O'Toole even pulled out the iconic 1-iron that Ben Hogan used to force a playoff victory at Merion back in 1950. Hogan was 16 months removed from a near-fatal car accident and went on to win the tournament.
Simpson, who won the event last year by one stroke over Graeme McDowell and Michael Thompson, elaborated on the challenges Merion will present for the world's best golfers. Simpson finished in 72nd place at Merion when he played there in the 2005 U.S. Amateur. Even with that bad taste, he still called Merion one of his favorite courses in the world.
"I think this U.S. Open is going to be so unique in the sense that I don't think a long player or short player has an advantage," Simpson said. "I think a guy with a good wedge game and a good mind will have the advantage because you'll have your birdie opportunities, but what I remember about Merion is the second that you think I got an easy hole, an iron and a wedge, is the second that you probably will make a mistake."
The U.S. Open is slated to be played from June 13-16 at Merion. Organizers are expecting crowds close to 200,00 — and 5,000 volunteers — to line the narrow fairways and greens. The championship rounds are already sold out, but tickets remain for practice rounds.
Changes to the course
The biggest question when Merion first attempted to secure the U.S. Open was: How do you fit a modern-day U.S. Open on 111 acres?
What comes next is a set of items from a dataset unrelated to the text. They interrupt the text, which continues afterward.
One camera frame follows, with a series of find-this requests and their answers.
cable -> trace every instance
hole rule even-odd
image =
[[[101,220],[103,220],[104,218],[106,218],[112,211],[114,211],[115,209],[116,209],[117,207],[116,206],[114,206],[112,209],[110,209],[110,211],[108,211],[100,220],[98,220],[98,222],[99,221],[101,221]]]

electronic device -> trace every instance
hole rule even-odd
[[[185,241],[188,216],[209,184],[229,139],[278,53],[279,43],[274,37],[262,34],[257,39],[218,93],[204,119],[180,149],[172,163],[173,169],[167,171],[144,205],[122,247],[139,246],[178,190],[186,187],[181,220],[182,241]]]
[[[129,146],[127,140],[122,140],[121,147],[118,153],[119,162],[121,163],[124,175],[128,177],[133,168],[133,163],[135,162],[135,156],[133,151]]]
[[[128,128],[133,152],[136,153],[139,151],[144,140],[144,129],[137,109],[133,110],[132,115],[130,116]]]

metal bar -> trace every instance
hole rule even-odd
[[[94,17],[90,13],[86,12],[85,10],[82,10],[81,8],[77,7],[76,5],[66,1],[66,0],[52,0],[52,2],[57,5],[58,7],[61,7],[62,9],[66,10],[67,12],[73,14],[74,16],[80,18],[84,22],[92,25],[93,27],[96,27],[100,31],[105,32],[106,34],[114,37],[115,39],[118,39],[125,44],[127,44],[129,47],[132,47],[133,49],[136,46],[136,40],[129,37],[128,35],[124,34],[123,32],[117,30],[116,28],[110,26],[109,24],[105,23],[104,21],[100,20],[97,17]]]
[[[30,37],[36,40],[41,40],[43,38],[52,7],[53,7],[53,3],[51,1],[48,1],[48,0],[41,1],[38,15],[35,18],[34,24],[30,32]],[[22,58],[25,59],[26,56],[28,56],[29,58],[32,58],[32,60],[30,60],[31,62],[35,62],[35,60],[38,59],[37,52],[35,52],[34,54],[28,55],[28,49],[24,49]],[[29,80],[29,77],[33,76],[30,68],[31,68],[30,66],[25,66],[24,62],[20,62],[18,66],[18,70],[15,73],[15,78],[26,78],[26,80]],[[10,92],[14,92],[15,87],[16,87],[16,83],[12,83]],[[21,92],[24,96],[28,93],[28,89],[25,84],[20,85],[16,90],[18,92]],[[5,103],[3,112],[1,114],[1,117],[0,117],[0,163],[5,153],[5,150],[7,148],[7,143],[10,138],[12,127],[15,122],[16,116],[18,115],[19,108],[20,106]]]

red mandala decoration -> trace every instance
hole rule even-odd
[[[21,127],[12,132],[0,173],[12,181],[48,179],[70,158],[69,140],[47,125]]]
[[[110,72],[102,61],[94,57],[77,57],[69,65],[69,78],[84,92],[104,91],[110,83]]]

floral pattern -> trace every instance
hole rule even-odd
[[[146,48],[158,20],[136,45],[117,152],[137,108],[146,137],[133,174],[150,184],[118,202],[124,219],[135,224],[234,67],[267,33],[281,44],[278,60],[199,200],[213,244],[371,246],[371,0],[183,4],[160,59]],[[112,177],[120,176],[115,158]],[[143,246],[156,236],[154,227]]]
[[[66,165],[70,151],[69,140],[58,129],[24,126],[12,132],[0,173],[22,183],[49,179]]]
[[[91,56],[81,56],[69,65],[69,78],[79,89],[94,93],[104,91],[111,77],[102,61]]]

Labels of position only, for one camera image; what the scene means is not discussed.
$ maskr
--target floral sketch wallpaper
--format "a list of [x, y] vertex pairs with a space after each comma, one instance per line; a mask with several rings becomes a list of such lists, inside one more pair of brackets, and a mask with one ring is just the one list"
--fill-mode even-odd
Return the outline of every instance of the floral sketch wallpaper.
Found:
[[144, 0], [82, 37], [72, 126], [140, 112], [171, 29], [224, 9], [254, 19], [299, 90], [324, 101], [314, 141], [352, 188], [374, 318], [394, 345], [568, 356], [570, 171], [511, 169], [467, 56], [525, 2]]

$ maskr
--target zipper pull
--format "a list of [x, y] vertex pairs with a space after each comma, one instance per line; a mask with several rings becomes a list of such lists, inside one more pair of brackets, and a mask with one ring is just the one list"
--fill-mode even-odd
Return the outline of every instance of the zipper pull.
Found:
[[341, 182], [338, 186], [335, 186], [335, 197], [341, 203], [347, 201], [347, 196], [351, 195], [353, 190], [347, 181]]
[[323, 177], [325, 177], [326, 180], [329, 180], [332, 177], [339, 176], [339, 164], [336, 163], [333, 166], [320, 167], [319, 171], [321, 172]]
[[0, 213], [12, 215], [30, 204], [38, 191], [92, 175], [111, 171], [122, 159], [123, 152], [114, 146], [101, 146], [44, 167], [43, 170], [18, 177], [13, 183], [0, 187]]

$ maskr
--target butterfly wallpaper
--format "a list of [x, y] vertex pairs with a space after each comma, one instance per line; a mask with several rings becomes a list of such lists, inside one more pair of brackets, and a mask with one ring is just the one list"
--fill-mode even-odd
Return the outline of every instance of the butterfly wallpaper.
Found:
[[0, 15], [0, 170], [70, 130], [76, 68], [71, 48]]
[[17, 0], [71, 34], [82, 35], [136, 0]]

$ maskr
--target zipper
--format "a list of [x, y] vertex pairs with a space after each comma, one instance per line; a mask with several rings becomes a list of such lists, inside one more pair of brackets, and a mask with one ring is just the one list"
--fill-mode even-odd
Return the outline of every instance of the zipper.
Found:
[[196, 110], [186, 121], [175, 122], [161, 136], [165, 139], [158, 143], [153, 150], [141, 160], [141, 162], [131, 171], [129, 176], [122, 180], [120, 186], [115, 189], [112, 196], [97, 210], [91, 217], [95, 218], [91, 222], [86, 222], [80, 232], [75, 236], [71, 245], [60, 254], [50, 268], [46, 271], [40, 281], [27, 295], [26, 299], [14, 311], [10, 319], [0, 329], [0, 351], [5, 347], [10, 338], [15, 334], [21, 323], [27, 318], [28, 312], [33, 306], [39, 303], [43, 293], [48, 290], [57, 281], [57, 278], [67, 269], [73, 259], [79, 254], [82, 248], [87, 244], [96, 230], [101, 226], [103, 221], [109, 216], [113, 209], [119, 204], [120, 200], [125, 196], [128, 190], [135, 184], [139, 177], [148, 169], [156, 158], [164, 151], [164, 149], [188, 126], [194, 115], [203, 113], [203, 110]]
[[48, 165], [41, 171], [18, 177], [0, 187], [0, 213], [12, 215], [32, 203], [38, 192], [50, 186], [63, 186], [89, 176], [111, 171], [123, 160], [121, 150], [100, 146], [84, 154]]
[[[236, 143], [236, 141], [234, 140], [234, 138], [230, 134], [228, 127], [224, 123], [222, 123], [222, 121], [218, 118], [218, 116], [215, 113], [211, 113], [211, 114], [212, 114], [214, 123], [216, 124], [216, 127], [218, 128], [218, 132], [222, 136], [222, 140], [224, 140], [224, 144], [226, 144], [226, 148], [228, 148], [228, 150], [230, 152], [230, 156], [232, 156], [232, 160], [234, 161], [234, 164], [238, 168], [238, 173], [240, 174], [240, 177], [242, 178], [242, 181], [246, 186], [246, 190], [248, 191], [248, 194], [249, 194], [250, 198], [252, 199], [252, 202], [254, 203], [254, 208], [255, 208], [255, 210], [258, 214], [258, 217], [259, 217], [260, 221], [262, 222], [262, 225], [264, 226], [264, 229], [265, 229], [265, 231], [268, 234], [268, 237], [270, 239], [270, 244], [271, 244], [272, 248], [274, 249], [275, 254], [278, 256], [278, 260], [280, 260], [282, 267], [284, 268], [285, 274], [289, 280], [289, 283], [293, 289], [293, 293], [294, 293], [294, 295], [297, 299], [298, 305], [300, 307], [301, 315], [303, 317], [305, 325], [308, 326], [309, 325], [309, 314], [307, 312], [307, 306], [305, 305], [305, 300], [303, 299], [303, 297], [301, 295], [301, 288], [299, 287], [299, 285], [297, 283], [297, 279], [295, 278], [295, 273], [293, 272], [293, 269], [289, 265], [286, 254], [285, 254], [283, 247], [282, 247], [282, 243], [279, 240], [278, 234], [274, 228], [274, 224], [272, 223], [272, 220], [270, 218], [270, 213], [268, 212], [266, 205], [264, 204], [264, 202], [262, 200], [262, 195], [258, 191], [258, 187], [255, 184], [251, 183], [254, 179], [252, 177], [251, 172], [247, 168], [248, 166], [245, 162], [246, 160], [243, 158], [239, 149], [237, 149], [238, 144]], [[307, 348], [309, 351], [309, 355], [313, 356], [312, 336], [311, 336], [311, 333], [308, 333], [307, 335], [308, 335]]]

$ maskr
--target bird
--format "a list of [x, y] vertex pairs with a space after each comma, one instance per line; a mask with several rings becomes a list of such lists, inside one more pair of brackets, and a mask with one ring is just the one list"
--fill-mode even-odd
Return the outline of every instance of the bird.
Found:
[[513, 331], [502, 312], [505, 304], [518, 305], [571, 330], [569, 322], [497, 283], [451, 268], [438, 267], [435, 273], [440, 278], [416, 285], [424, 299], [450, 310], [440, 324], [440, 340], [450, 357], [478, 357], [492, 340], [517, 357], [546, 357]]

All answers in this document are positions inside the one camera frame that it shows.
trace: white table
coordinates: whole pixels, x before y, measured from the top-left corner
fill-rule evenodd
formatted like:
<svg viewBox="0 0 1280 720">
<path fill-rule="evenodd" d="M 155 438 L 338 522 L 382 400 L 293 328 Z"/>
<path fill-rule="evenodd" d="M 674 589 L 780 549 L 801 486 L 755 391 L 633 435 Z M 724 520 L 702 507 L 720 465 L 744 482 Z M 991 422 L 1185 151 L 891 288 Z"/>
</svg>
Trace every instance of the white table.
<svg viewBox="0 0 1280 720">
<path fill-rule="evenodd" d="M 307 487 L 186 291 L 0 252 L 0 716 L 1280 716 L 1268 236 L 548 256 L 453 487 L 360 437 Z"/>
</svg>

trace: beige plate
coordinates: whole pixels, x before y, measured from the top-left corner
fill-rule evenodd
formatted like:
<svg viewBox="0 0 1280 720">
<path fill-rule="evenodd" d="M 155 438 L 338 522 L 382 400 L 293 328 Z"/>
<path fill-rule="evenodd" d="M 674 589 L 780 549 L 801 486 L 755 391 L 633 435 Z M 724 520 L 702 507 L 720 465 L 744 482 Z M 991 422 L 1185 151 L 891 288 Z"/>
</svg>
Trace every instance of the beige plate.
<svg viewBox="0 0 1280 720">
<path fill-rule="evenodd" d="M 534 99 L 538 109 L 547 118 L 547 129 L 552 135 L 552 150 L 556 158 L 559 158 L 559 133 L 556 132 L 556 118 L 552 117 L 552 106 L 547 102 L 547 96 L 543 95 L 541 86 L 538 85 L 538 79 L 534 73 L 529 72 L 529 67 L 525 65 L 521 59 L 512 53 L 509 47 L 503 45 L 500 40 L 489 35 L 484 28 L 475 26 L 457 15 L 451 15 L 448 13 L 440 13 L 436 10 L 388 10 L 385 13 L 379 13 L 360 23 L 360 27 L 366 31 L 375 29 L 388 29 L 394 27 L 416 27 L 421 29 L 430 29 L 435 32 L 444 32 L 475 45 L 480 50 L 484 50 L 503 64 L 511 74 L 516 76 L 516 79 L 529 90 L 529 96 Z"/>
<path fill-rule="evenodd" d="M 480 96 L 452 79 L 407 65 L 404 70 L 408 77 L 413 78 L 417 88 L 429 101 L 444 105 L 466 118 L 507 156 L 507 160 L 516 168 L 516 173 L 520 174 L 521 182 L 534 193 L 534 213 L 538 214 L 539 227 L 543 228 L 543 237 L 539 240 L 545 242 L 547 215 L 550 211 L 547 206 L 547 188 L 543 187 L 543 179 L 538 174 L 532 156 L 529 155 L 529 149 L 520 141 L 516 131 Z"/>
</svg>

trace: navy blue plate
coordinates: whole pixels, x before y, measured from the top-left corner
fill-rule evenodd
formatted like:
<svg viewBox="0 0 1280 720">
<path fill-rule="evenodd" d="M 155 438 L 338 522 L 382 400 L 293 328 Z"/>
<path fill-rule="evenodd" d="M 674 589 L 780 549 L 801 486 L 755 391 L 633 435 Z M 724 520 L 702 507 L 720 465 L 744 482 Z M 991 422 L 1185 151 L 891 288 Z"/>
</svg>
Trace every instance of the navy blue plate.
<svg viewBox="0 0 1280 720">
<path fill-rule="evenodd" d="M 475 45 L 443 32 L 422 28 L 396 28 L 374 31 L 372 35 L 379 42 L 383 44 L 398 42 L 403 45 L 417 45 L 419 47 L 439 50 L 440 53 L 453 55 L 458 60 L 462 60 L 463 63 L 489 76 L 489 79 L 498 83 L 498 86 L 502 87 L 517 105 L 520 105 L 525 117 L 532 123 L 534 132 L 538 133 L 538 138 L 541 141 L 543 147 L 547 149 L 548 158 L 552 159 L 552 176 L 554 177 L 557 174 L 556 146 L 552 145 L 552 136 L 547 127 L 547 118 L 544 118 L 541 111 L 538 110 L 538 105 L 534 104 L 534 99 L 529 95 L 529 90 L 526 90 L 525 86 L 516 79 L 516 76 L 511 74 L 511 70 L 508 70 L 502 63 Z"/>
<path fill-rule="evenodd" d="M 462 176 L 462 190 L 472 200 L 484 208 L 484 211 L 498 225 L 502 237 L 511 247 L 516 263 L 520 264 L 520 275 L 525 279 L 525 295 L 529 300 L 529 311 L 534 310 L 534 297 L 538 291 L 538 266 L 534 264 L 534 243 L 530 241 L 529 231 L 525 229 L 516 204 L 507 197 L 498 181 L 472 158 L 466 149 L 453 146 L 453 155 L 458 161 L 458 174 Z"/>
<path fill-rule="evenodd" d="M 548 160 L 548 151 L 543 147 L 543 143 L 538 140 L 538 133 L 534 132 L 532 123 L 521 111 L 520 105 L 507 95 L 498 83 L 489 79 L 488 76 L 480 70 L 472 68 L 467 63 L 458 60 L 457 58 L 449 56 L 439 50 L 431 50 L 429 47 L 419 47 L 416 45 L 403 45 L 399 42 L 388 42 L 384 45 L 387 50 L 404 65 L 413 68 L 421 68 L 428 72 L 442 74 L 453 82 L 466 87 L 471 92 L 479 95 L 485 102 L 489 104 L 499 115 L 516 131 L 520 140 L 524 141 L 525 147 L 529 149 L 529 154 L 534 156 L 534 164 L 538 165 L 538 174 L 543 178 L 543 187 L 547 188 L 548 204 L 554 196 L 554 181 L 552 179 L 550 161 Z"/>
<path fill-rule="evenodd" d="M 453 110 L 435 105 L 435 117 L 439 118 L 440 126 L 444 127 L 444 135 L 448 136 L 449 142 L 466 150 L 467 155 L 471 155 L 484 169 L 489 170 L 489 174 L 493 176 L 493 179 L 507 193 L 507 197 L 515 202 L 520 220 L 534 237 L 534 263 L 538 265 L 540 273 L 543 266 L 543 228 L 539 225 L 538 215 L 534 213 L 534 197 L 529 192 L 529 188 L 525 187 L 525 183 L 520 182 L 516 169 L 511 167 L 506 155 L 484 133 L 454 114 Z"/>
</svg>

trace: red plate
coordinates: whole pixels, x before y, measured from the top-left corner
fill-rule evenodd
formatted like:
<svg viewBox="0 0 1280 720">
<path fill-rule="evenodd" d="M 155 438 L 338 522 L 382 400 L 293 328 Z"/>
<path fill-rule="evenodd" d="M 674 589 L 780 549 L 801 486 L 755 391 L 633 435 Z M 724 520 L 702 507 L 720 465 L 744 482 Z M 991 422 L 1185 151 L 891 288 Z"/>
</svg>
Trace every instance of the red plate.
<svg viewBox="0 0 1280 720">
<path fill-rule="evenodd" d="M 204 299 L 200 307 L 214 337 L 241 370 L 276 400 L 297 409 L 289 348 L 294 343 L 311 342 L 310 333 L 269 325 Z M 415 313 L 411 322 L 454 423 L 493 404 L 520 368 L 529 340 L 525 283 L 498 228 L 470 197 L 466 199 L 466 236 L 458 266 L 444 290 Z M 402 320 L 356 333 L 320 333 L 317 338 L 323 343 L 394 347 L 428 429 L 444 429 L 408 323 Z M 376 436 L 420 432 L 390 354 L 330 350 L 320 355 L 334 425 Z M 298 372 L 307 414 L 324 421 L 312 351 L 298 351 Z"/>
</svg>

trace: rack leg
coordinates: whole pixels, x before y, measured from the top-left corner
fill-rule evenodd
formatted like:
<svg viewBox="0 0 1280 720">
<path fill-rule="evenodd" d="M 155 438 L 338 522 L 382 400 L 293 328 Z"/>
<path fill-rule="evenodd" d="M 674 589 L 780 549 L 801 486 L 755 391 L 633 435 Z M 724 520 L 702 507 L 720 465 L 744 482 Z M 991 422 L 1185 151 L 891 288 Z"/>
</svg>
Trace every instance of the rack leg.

Well, thanks largely to course superintendent Matt Shaffer, the dream is a reality. Merion, with some slight tweaks, is ready to host its fifth Open. And, yes, the wicker baskets are staying put.
"It's one of the things that makes it, gives Merion, one of the many that things that give Merion its personality," said USGA executive director Mike Davis
The changes were minimal, according to Davis. Aside from a few fairway alterations and tee box changes, they tried to keep Merion true to its storied history.
The crew inserted a new tee back on hole No. 4 that really makes the golfer consider the bunker in the drive zone. There's really only two options, go for it all with a driver or lay back with a 3-wood.
On hole No. 15, they added a new middle bunker that forces the player to make a choice about working the dogleg left to right. Davis called it the "scariest tee shot at Merion."
No. 18 underwent a small change, too, as they brought the fairway back 20-25 paces closer to the canyon. It's another hole where they want to encourage the use of drivers on the 505-yard, par-4.
"I would consider 18 the toughest finishing hole in all of the U.S. Opens," Davis said. "It requires a great tee shot, a great second shot, and it's one of Merion's most challenging greens."